Letra de
Delirium Tremens

Goodbye to the Port and Brandy, to the Vodka and the Stag,
to the Schmiddick and the Harpic, the bottled draught and keg.
As I sat lookin' up the Guinness and I could never figure out,
how your man stayed up on the surfboard after 14 pints of stout.
I dreamt a dream the other night, I couldn't sleep a wink,
the rats were tryin' to count the sheep and I was off the drink.
There were footsteps in the parlour and voices on the stairs,
and I was climbin' up the walls and movin' round the chairs.
I looked out from under the blanket and up at the fireplace,
there was the Pope and John F. Kennedy were starin' in me face.
And Suddenly it dawned at me I was getting the old D.T.s,
when the Child o' Prague began to dance around the mantlepiece.

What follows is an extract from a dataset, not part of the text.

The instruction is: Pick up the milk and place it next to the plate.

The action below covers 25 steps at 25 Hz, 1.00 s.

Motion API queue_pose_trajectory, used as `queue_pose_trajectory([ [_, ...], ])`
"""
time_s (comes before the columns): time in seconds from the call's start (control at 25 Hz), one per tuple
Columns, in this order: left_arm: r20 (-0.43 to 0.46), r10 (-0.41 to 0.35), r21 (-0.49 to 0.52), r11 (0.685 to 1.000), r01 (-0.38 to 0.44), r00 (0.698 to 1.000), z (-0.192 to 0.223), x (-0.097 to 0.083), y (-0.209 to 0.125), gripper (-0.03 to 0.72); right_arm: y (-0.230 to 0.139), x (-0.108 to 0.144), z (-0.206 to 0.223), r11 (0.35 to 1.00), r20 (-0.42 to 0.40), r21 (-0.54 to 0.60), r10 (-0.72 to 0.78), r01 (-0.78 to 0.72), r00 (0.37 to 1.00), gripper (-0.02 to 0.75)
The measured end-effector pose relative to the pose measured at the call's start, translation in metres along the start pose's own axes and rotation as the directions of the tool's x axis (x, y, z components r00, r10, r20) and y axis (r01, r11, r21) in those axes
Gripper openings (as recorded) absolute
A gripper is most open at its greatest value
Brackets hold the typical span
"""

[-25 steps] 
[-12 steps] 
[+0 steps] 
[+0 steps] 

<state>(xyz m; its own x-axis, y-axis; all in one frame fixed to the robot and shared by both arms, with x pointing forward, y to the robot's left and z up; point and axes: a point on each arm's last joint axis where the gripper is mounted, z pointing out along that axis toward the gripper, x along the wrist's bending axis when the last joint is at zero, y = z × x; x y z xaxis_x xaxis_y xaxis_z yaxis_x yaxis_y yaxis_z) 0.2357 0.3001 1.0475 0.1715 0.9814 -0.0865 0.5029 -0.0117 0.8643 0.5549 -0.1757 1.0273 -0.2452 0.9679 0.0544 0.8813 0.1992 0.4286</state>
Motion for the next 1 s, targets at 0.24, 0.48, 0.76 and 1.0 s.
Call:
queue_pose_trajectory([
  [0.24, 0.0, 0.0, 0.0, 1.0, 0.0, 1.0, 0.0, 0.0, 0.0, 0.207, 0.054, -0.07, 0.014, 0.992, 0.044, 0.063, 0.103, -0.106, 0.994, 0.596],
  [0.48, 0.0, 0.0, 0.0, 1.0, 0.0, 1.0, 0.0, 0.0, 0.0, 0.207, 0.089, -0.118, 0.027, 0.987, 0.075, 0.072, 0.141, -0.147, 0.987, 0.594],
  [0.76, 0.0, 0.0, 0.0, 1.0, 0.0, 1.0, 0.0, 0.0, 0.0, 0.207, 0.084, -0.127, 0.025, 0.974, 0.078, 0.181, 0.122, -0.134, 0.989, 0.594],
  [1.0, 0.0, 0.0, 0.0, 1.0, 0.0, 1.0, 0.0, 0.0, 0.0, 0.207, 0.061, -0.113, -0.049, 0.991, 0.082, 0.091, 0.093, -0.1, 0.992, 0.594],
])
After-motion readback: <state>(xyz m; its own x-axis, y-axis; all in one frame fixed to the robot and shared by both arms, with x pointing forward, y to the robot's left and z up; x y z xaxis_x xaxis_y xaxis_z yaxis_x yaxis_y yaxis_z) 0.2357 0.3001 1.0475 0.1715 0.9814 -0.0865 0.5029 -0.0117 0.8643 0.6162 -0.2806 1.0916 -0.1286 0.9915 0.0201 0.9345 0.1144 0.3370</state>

Goodbye to the Port and Brandy, to the Vodka and the Stag,
to the Schmiddick and the Harpic, the bottled draught and keg.
As I sat lookin' up the Guinness and I could never figure out,
how your man stayed up on the surfboard after 14 pints of stout.
Well, I swore upon the Bible I'd never touch a drop,
my heart was palpitatin', I was sure 'twas going to stop,
Thinkin' I was dyin' I gave my soul to God to keep,
a tenner to St. Anthony to help me get some sleep.
I fell into an awful nightmare - got a dreadful shock,
when I dreamt there was no Duty-free at the airport down in Knock.
And Ian Paisley was sayin' the rosary,
and Mother Theresa was taking the the pill,
and Frank Patterson was out of his head, he was singin' Spancil Hill.
Goodbye to the Port and Brandy, to the Vodka and the Stag,
to the Schmiddick and the Harpic, the bottled draught and keg.
As I sat lookin' up the Guinness and I could never figure out,
how your man stayed up on the surfboard after 14 pints of stout.
I dreamt I was in ecstacy in Heaven, and in agony in Hell,
I was bored in Limbo and then I was in Purgatory as well.
And there was original sins and venial sins,
and mortal sins by the score,
so I tied barbed wire around my underpants,
and I flagellated myself on the floor.
Then I dreamt I was in the confessional box,
and the auld Bishop said to me,
'Any impure thoughts, my child?'
Sure the f * *king barbed wire was killin' me !
And then I dreamt I was in the jacuzzi with that auld hoor from No. 10,
and then I knew I'd never ever, ever drink again.
Goodbye to the Port and Brandy, to the Vodka and the Stag,
to the Schmiddick and the Harpic, the bottled draught and keg.
As I sat lookin' up the Guinness and I could never figure out,
how your man stayed up on the surfboard after 14 pints of stout.